Work order:
The answer must repeat every record exactly, with all pictures omitted.

Supplied material:
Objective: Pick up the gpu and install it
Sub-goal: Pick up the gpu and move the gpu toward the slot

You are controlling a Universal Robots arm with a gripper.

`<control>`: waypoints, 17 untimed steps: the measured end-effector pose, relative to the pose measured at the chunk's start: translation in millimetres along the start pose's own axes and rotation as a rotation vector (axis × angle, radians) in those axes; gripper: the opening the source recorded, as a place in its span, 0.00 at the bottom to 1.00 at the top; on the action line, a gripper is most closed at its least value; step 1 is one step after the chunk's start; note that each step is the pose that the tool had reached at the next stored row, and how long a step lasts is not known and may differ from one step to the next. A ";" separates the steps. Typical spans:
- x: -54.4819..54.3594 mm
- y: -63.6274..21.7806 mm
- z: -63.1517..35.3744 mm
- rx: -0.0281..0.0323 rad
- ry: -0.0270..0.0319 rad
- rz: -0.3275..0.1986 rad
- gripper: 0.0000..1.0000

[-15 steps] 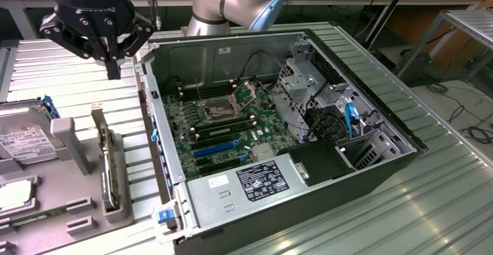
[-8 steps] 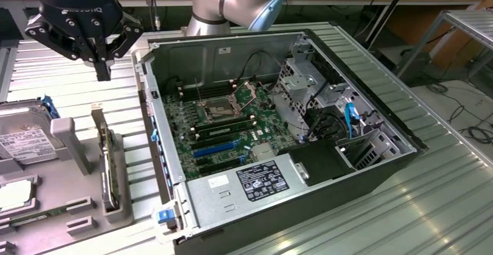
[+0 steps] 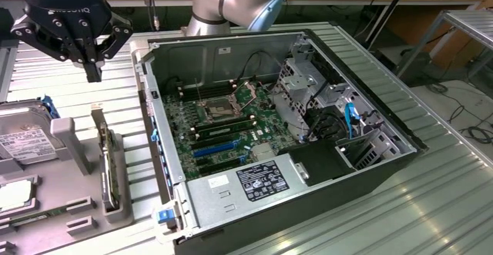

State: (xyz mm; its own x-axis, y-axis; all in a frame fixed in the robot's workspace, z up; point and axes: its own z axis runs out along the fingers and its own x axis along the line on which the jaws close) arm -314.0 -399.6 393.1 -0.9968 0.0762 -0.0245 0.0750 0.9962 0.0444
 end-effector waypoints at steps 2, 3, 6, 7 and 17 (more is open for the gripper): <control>0.0 0.0 0.0 0.0001 0.0001 0.000 0.11; 0.0 0.0 0.0 0.0001 0.0000 0.000 0.11; 0.0 0.0 0.0 0.0001 0.0000 0.000 0.11; 0.0 0.0 0.0 0.0001 0.0000 0.000 0.11; 0.0 0.0 0.0 0.0001 0.0000 0.000 0.42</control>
State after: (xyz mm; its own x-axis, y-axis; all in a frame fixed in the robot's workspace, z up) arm -314.1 -399.6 393.2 -0.9968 0.0762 -0.0245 0.0750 0.9962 0.0443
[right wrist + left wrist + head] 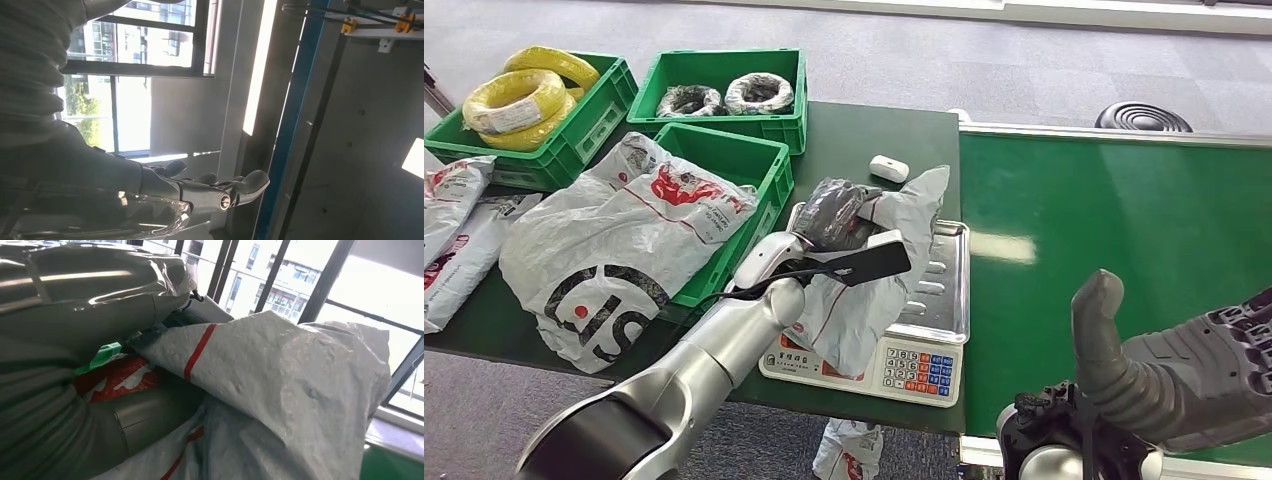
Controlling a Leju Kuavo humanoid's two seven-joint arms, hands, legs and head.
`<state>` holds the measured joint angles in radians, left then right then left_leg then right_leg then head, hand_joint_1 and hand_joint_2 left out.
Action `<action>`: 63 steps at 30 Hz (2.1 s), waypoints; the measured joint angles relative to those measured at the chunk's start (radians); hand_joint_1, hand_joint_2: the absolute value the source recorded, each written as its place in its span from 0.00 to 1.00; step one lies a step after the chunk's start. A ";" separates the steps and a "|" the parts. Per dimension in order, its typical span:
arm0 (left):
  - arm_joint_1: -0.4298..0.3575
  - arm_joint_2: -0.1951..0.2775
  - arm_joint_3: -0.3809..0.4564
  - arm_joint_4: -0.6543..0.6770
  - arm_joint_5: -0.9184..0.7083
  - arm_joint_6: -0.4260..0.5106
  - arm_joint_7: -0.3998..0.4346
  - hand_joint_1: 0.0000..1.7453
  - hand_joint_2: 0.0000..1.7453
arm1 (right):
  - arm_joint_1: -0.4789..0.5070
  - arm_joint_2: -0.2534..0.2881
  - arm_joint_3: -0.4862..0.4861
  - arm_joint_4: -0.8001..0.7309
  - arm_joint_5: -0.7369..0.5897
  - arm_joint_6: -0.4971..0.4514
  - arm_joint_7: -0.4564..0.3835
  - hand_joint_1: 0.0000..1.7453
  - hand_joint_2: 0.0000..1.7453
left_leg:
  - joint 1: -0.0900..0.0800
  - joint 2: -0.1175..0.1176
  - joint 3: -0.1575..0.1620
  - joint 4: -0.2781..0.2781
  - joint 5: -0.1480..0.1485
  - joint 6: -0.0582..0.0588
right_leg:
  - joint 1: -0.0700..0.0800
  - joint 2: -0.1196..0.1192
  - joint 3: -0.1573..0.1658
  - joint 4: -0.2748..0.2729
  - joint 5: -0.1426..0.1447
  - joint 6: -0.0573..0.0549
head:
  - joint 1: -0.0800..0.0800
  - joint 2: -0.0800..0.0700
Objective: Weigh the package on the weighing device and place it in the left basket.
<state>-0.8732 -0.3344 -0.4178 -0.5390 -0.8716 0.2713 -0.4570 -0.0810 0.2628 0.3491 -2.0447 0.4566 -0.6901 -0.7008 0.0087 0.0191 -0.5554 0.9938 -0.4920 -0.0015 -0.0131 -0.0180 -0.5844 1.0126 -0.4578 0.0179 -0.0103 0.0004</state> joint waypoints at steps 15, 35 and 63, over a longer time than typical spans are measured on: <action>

Solution:
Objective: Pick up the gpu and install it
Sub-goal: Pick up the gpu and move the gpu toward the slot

You are controlling a Universal Robots arm with a gripper.

`<control>`: waypoints, 17 untimed steps: the measured end-effector pose, relative to the pose measured at the chunk's start: translation in millimetres along the start pose's own axes and rotation as a rotation vector (axis × angle, radians) in those axes; gripper: the opening the source recorded, as a place in its span, 0.00 at the bottom to 1.00 at the top; on the action line, a gripper is most closed at its least value; step 1 is one step after the chunk's start; note that each step is the pose that the tool had reached at the next stored row, and how long a step lasts is not known and may differ from one step to the next. A ";" separates the steps. Typical spans:
- x: -54.4819..54.3594 mm
- y: -63.6274..21.7806 mm
- z: -63.1517..35.3744 mm
- rx: -0.0281..0.0323 rad
- ry: -0.0270..0.0319 rad
- rz: -0.3275..0.1986 rad
- gripper: 0.0000..1.0000

[-15 steps] 
[-8 steps] 
[+0 steps] 

State: (xyz mm; its own x-axis, y-axis; all in a frame fixed in the robot's workspace, z up; point and axes: its own z axis runs out along the fingers and its own x axis along the line on which the jaws close) arm -314.0 -399.6 393.1 -0.9968 0.0762 -0.0245 0.0750 0.9962 0.0444
 end-effector waypoints at steps 2, 3, 6, 7 and 17 (more is open for the gripper): <control>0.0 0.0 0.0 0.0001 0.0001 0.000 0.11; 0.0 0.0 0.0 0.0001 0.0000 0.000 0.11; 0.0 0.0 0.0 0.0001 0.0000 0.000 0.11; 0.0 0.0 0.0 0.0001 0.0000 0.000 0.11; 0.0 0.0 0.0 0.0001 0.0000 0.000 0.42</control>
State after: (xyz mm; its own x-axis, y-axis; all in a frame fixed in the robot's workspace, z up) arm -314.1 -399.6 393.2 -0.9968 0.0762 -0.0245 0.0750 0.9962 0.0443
[right wrist + left wrist + head] 
Controlling a Leju Kuavo humanoid's two seven-joint arms, hands, legs and head.
`<state>` holds the measured joint angles in radians, left then right then left_leg then right_leg then head, hand_joint_1 and hand_joint_2 left out.
Action `<action>`: 63 steps at 30 Hz (2.1 s), waypoints; the measured joint angles relative to those measured at the chunk's start (radians); hand_joint_1, hand_joint_2: the absolute value the source recorded, each written as its place in its span from 0.00 to 1.00; step one lies a step after the chunk's start. A ";" separates the steps and a "|" the parts. Per dimension in order, its typical span:
arm0 (left):
  - arm_joint_1: -0.4298..0.3575
  - arm_joint_2: -0.1951..0.2775
  - arm_joint_3: -0.3809..0.4564
  - arm_joint_4: -0.6543..0.6770
  - arm_joint_5: -0.9184..0.7083
  - arm_joint_6: -0.4260..0.5106
  - arm_joint_7: -0.3998..0.4346
  - hand_joint_1: 0.0000..1.7453
  - hand_joint_2: 0.0000..1.7453
arm1 (right):
  - arm_joint_1: -0.4789..0.5070
  - arm_joint_2: -0.2534..0.2881
  - arm_joint_3: -0.4862..0.4861
  - arm_joint_4: -0.8001..0.7309
  - arm_joint_5: -0.7369..0.5897
  - arm_joint_6: -0.4971..0.4514
  - arm_joint_7: -0.4564..0.3835
  - hand_joint_1: 0.0000..1.7453
  - hand_joint_2: 0.0000..1.7453
left_leg:
  - joint 1: -0.0900..0.0800
  - joint 2: -0.1175..0.1176
  - joint 3: -0.1575..0.1620
  - joint 4: -0.2781..0.2781
  - joint 5: -0.1480..0.1485
  - joint 6: -0.0582..0.0588
right_leg:
  - joint 1: -0.0700..0.0800
  - joint 2: -0.1196..0.1192
  - joint 3: -0.1573..0.1658
  - joint 4: -0.2748..0.2729
  - joint 5: -0.1426..0.1447
  - joint 6: -0.0573..0.0549
head:
  - joint 1: -0.0800..0.0800
  - joint 2: -0.0800..0.0700
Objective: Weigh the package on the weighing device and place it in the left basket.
<state>-0.8732 -0.3344 -0.4178 -0.5390 -0.8716 0.2713 -0.4570 -0.0810 0.2628 0.3491 -2.0447 0.4566 -0.6901 -0.7008 0.0087 0.0191 -0.5554 0.9938 -0.4920 -0.0015 -0.0131 -0.0180 -0.5844 1.0126 -0.4578 0.0179 -0.0103 0.0004</state> joint waypoints at steps 15, 35 and 63, over a longer time than typical spans are measured on: <action>

The output contains nothing more.